Please take the records that follow and repeat exactly the lines starting with the line with "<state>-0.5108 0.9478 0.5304" and going on through the line with "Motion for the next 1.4".

AVAILABLE RECORDS Block Start

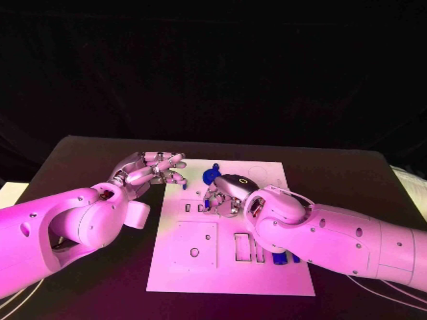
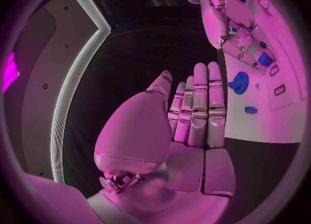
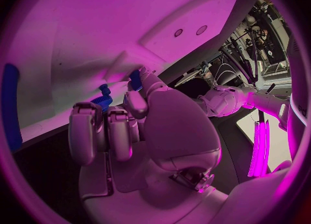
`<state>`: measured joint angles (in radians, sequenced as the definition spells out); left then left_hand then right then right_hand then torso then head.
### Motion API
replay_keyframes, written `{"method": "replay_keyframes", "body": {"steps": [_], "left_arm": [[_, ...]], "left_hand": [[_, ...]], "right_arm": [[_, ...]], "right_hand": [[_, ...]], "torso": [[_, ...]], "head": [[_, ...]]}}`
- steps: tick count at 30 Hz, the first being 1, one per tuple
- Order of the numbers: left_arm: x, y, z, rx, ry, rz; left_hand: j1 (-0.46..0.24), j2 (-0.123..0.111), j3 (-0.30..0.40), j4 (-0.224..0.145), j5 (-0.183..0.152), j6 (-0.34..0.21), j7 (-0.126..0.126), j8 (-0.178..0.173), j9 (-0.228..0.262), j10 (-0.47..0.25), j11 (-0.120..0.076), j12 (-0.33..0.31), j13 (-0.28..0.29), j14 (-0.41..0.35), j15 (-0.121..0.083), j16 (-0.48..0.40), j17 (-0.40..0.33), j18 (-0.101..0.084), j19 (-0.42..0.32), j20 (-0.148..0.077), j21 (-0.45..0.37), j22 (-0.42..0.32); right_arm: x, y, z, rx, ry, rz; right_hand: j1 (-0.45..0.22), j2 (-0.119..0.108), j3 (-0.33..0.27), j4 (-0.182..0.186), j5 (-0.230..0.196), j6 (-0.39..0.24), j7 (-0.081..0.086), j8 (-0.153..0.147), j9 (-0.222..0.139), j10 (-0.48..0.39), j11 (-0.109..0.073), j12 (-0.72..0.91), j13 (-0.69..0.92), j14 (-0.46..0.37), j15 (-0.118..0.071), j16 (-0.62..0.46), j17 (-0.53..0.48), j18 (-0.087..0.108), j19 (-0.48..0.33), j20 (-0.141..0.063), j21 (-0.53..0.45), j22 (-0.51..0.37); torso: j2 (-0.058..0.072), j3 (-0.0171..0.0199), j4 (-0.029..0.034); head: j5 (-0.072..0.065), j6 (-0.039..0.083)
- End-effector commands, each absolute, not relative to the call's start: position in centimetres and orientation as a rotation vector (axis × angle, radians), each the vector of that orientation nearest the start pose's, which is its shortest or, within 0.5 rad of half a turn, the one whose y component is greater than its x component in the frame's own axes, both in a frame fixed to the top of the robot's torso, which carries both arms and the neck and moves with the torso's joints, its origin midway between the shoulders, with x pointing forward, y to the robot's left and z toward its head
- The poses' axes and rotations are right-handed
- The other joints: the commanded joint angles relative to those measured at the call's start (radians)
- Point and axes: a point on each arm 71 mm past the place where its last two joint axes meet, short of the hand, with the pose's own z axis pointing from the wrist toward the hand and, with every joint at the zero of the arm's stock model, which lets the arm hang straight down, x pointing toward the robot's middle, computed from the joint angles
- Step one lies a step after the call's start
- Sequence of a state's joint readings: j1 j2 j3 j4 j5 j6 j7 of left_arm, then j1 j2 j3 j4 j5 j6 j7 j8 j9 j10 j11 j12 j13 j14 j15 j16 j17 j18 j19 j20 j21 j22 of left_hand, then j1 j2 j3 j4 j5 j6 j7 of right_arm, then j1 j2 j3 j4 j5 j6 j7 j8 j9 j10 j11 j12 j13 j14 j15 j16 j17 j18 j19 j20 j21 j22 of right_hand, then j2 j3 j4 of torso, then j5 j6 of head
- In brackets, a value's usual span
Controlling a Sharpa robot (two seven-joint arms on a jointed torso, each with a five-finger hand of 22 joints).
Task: Assemble the parts on the task board
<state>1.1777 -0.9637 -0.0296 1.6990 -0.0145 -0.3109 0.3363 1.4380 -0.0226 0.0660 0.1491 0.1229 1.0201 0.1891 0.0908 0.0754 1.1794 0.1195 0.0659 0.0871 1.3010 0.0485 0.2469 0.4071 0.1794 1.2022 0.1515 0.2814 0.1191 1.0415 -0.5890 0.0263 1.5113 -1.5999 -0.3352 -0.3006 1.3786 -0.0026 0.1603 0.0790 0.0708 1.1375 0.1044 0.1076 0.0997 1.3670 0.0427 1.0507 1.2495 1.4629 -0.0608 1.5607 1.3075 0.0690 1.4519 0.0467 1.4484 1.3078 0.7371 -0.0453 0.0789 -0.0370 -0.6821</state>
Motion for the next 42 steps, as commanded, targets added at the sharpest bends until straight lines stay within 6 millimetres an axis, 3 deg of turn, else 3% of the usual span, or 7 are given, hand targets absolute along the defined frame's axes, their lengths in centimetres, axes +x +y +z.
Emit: {"method": "replay_keyframes", "body": {"steps": [1,26,34,42], "left_arm": [[45.13,21.26,-17.37,-1.137,1.51,-1.595],[45.15,21.35,-17.39,-1.138,1.509,-1.593],[45.17,21.39,-17.41,-1.138,1.51,-1.591],[45.17,21.4,-17.42,-1.139,1.511,-1.591]], "left_hand": [[0.007,0.001,0.002,-0.007,-0.003,-0.001,0.003,-0.008,0.0,-0.005,0.003,-0.001,-0.001,-0.008,0.002,-0.006,0.004,0.002,0.004,0.002,-0.004,-0.002],[0.007,0.001,0.002,-0.007,-0.003,-0.001,0.003,-0.008,0.0,-0.005,0.003,-0.001,-0.001,-0.008,0.002,-0.006,0.004,0.002,0.004,0.002,-0.004,-0.002],[0.007,0.001,0.002,-0.007,-0.003,-0.001,0.003,-0.008,0.0,-0.005,0.003,-0.001,-0.001,-0.008,0.002,-0.006,0.004,0.002,0.004,0.002,-0.004,-0.002],[0.007,0.001,0.002,-0.007,-0.003,-0.001,0.003,-0.008,0.0,-0.005,0.003,-0.001,-0.001,-0.008,0.002,-0.006,0.004,0.002,0.004,0.002,-0.004,-0.002]], "right_arm": [[45.31,-8.29,-23.46,-0.192,1.743,0.683],[45.02,-8.22,-23.81,-0.211,1.761,0.654],[45.07,-8.3,-23.55,-0.187,1.728,0.647],[45.07,-8.29,-23.27,-0.164,1.695,0.656]], "right_hand": [[-0.008,-0.004,-0.001,0.008,-0.007,0.0,-0.008,-0.007,-0.001,0.024,-0.031,-0.01,-0.004,0.103,0.004,-0.003,0.242,-0.015,-0.003,0.002,-0.006,0.008],[-0.033,-0.052,-0.009,0.024,-0.01,-0.03,0.009,-0.033,-0.011,0.002,-0.016,-0.057,-0.031,0.102,0.017,-0.006,0.239,-0.014,-0.006,0.015,-0.009,0.003],[-0.062,-0.09,-0.027,0.055,-0.017,-0.077,0.021,-0.044,-0.023,-0.026,-0.004,-0.114,-0.068,0.1,0.028,-0.011,0.232,-0.012,-0.011,0.025,-0.015,-0.005],[-0.078,-0.11,-0.047,0.088,-0.017,-0.096,0.024,-0.042,-0.028,-0.039,0.0,-0.133,-0.084,0.098,0.032,-0.015,0.226,-0.011,-0.014,0.029,-0.018,-0.01]], "torso": [[0.0,-0.0004,-0.0002],[0.0,-0.001,0.0004],[0.0,-0.0006,0.0002],[0.0,-0.0001,-0.0004]], "head": [[0.0,-0.002],[0.002,-0.006],[0.002,-0.006],[0.0,-0.005]]}}
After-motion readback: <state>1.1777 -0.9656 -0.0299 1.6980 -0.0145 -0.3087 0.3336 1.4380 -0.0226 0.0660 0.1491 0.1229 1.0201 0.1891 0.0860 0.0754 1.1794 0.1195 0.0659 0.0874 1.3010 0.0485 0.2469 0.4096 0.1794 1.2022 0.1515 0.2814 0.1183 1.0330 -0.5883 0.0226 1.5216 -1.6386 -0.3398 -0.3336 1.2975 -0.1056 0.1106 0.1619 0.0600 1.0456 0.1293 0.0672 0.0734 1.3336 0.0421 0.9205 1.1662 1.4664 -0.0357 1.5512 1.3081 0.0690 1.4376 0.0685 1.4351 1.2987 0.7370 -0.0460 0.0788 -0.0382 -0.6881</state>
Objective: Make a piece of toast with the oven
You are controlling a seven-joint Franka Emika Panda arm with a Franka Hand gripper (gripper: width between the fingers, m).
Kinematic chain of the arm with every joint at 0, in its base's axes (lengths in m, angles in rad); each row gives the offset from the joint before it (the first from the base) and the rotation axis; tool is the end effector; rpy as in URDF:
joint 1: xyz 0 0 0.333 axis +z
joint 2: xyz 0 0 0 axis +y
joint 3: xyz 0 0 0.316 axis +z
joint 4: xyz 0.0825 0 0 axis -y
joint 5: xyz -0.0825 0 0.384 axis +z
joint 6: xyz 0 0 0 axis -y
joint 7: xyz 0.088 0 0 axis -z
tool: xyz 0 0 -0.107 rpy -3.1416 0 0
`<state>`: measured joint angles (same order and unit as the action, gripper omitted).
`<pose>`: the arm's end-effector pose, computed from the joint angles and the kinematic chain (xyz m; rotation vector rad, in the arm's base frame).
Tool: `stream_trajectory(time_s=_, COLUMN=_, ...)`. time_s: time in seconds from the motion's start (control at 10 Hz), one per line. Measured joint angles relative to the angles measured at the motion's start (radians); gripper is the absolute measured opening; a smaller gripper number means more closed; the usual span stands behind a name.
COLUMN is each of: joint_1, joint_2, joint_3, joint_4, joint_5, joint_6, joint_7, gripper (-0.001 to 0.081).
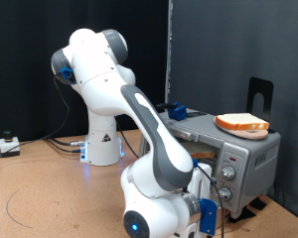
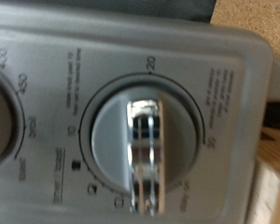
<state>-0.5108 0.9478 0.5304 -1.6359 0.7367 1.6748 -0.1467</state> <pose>0.6074 0.0518 0.1363 -1.8175 0.2592 0.7691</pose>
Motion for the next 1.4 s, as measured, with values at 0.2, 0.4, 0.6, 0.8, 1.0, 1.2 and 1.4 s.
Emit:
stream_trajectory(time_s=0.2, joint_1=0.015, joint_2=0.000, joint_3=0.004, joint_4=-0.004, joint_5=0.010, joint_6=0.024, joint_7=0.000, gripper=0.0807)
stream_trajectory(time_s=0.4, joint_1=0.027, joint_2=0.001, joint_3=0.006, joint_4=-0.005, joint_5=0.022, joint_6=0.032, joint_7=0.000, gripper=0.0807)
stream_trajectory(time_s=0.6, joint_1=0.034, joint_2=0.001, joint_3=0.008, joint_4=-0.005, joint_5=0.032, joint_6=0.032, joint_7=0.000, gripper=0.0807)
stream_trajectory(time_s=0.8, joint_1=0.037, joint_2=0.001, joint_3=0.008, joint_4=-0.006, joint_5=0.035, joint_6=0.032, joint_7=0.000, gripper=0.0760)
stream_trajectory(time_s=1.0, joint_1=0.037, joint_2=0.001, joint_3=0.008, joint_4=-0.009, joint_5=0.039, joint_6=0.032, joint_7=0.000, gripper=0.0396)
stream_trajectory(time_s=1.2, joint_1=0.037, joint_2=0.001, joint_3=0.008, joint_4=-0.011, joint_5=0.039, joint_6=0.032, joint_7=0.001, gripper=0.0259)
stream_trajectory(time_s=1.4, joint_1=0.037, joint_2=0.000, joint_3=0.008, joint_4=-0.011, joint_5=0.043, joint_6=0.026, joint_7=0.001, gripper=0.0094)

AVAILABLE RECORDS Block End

EXERCISE OUTPUT -
<state>-0.5108 0.9478 0.5304 -1.6359 0.7367 1.6748 -0.1467</state> <pose>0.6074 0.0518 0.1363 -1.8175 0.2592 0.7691</pose>
Motion for the next 1.4 s, as measured, with values at 0.2, 0.4, 0.6, 0.8, 1.0, 1.2 and 1.4 s.

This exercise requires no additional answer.